Buchada Hereditária
Lá pelas tantas idades, quando já se considerava uma jovem mulher, Mariazinha encasquetou com a ideia de cozinhar, coisa que não era de se espantar, pois a moça sempre foi prendada, mas o que ninguém esperava, sendo a garota tão mansa e delicada, era que a sua empreitada começaria com tanta ousadia.
A mãe certo dia chamou-lhe a atenção: Maria o que é isto menina? Desde hoje observo você fitar essas panelas, e mais parece uma estátua de tão parada e pensativa.
Ali naquele canto da casa, Mariazinha de olhar sereno e concentrado, sentia o prazer da culinária raiz. Na sua origem tão clara, nordestina orgulhosa, aprendia sempre um algo mais, mas foi no preparo de uma buchada servida com regalo para familiares e amigos, que ela se reconheceu.
Uma aprendiz de peixeira na mão, um bom olfato para os temperos da terra, e uma habilidade nobre que se descobria em cada etapa do preparo. As perguntas iam chegando a sua mente e ela logo respondia, sua intuição se constatava nos traquejos com aquele espaço limitado da sua cozinha.
O que fazer com tantas partes? E aquele bucho retalhado? O aroma tão forte seria suportado? Nada disso era problema para a menina franzina e de olhos mimosos que desfilava seu caminhar de boneca de pano, com chinelinho de dedo.
Com cuidadosa higiene, ela pegava o bicho com gosto, e o bode conterrâneo já morto, parecia que tirava o chapéu em homenagem a moça. Maria sabia tanto o que fazer que muitos ficavam intrigados, caso até de repensar, de onde tinha surgido tamanho dom?
No seu quite de preparo, tinha faca, linha e agulha, certamente quem nada conhece da história, estranha, será treino de corte e costura? Além disso, tinha um tratado com suas panelas que eram essenciais, e tinha mais estima ainda pelas colheres de pau.
Com o picado dos “miúdos”, assim chamados os órgãos vitais e sangue do animal coalhado, isso tudo se temperava, e a pontinha da língua provava com dedicação a suculência e ardência, assim como, o sal e o aroma dos temperos regionais – cominho, alho, coentro, louro e outros...
Mariazinha filha que belezura é essa? Você realmente é tinhosa demais, consegue fazer o que muita gente por essas bandas não é capaz – A jovem tinha uma mãe zelosa e sua melhor amiga, e entre as qualidades da senhora, uma de encher a vista era apoiar os filhos.
A mãe chamava numa boa hora, as buchadas estavam sendo feitas, a garota toda artesã colocava pra moer segundo o ditado, e não desaprumava o pulso, enquanto alinhavava cada porção.
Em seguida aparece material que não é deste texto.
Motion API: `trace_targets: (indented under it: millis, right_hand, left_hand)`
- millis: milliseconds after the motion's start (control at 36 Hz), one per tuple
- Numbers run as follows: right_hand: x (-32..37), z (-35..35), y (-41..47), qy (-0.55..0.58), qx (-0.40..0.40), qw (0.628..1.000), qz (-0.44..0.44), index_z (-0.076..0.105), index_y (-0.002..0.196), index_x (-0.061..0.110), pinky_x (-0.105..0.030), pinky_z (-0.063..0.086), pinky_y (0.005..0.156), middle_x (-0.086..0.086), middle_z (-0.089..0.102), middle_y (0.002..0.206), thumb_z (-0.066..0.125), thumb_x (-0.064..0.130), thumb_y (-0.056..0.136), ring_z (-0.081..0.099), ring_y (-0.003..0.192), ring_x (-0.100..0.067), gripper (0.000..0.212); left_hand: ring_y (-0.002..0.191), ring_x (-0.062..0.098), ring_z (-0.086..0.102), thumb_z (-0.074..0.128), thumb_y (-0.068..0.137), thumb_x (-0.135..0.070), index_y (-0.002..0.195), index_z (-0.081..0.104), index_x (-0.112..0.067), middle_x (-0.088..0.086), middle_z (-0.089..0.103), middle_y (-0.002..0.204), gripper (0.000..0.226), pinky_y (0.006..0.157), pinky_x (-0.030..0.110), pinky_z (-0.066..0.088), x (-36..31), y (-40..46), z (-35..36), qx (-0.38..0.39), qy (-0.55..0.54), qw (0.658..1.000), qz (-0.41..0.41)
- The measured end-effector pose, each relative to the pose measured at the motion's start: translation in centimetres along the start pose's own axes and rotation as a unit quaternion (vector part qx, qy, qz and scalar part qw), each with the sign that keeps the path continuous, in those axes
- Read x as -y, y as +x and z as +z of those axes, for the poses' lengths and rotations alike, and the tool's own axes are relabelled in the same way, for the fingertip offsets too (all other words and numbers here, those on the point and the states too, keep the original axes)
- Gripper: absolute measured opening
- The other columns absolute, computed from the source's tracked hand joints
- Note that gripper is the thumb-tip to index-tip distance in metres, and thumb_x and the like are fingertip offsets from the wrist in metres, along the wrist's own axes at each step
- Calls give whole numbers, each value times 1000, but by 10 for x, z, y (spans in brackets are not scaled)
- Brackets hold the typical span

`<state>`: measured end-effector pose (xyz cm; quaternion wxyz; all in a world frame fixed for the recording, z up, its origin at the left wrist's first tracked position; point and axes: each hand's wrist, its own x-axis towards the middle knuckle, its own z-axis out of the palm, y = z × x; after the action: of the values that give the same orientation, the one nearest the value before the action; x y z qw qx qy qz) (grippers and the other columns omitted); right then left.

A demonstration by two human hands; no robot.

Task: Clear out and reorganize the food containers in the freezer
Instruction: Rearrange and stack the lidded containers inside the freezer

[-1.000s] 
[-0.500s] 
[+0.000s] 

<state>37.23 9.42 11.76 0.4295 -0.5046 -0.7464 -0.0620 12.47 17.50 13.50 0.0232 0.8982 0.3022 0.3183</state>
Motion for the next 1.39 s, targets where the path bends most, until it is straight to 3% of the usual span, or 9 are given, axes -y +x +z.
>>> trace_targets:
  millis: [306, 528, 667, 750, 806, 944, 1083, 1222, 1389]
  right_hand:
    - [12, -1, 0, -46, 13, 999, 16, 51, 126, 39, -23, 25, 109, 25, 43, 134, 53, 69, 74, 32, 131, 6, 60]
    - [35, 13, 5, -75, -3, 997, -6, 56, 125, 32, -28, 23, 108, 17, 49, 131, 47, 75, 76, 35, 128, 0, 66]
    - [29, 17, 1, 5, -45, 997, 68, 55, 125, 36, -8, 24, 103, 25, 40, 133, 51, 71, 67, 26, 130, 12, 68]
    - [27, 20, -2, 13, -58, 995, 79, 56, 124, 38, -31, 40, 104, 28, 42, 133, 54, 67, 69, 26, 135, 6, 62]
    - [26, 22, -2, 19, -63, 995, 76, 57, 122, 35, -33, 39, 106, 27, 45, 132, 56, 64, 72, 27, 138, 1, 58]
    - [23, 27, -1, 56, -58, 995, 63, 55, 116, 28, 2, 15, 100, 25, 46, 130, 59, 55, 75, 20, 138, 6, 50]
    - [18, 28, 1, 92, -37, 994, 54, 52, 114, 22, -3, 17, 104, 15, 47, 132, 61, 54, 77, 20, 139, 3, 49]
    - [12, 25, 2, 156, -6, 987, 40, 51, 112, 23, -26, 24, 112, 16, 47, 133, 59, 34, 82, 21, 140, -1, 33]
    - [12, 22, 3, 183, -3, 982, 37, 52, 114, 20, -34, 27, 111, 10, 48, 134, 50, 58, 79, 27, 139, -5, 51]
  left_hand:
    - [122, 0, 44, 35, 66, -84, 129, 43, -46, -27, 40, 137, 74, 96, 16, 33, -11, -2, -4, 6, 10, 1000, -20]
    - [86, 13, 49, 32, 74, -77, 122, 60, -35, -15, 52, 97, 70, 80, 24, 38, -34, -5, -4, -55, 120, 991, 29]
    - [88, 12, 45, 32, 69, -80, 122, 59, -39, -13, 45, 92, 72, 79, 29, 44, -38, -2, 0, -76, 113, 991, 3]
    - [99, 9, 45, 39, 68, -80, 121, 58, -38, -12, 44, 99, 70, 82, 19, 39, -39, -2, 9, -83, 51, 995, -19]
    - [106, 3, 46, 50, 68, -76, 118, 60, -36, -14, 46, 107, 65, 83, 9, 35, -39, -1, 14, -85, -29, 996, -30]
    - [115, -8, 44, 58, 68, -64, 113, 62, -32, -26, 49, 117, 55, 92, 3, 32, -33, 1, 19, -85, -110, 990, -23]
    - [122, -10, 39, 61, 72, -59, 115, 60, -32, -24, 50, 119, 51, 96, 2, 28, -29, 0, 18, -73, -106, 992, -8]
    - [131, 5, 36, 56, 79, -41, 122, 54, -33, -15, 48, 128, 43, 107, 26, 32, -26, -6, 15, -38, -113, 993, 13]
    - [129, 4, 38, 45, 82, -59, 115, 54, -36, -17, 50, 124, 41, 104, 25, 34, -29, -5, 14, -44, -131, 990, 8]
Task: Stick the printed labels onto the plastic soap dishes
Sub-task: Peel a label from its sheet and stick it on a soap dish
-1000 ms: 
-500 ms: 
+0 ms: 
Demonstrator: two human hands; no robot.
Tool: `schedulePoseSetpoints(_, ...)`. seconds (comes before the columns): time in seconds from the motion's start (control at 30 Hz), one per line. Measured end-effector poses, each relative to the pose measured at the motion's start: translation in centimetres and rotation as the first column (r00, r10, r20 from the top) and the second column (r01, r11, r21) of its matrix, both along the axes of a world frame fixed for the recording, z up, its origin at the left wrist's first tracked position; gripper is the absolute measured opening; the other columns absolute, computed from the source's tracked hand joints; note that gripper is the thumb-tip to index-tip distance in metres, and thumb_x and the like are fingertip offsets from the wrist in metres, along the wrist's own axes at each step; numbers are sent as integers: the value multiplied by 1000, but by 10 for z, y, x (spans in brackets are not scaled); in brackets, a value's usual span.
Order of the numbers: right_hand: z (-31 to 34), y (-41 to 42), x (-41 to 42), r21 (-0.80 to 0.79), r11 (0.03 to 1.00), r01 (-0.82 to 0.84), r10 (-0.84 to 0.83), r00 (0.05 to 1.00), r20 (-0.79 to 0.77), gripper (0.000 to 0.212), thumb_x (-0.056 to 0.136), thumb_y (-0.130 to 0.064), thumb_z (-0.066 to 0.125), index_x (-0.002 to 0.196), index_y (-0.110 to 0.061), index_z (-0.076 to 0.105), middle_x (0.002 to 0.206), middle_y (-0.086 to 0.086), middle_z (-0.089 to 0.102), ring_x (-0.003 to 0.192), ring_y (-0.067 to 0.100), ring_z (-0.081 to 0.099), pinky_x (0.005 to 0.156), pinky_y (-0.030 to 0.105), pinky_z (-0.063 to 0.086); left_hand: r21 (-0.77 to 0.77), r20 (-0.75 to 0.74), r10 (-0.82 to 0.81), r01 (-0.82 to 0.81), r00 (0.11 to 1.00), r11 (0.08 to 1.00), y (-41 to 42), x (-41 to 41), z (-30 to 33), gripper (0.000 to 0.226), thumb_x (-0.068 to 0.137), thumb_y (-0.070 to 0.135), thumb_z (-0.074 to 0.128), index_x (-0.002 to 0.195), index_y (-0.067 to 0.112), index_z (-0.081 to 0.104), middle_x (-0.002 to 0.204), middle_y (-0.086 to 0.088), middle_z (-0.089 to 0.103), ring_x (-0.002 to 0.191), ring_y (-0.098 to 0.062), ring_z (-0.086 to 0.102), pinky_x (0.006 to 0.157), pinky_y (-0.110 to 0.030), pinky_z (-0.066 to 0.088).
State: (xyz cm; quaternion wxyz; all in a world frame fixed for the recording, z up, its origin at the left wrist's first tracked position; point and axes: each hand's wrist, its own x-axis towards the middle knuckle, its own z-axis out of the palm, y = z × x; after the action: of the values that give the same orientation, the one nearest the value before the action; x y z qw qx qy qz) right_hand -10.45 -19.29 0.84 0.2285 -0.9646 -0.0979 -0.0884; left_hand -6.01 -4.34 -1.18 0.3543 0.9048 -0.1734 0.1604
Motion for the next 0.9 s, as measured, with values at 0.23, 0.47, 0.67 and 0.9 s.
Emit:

O picado de bode no bucho, e a buchada podia ir para a panela, mas não acabava por ai...
O prato tradicional é dotado de vários acompanhamentos, os idosos bem sabem e conhecem esse experimento de perto.
As tripas enroladas no pé do bode são um sucesso, e o miolo do cérebro carrega o mito de fortalecer o individuo que comer.
Pois bem, feitas as obras, tudo refolgava no fogo, buchada, pé e cabeça, Maria olhava para os lados e com um giro disfarçado, sorria pela conquista.
Poucos entendiam o fato, muito menos aquela felicidade genuína de uma moça que podia ser tudo na vida, mas queria ser especialista naquela comida, e tinha uma crença que dela ninguém tirava. O bode era uma honraria, e a buchada era uma mágica iguaria.
Alguns anos depois, sentada no sofá de uma tia avó, Maria contava as delícias que cozinhava e que seu maior prazer era fazer buchada. O que ela não esperava é que seu encanto ia se revelar naquela sala. Aquela senhora alva, a qual a menina respeitava, a fez parar por um instante...
Ela então lhe disse: sabe Mariazinha você me presenteia ao vê-la se empenhar com esse talento, algo que nunca esquecerei é o cheiro da buchada de minha mãe, sua bisavó materna, também de nome Maria.
A moça encheu os olhos d’água e voltou no tempo com aquelas palavras, Maria Capitulina era a vozinha dos sonhos de criança, que tanto lhe enchia de trança os cabelos, e acariciava seu rosto com desvelo.
Aquela mesmo, que a moça acompanhou até o fim da vida, como exemplo de mulher temente, dedicada a sagrada família.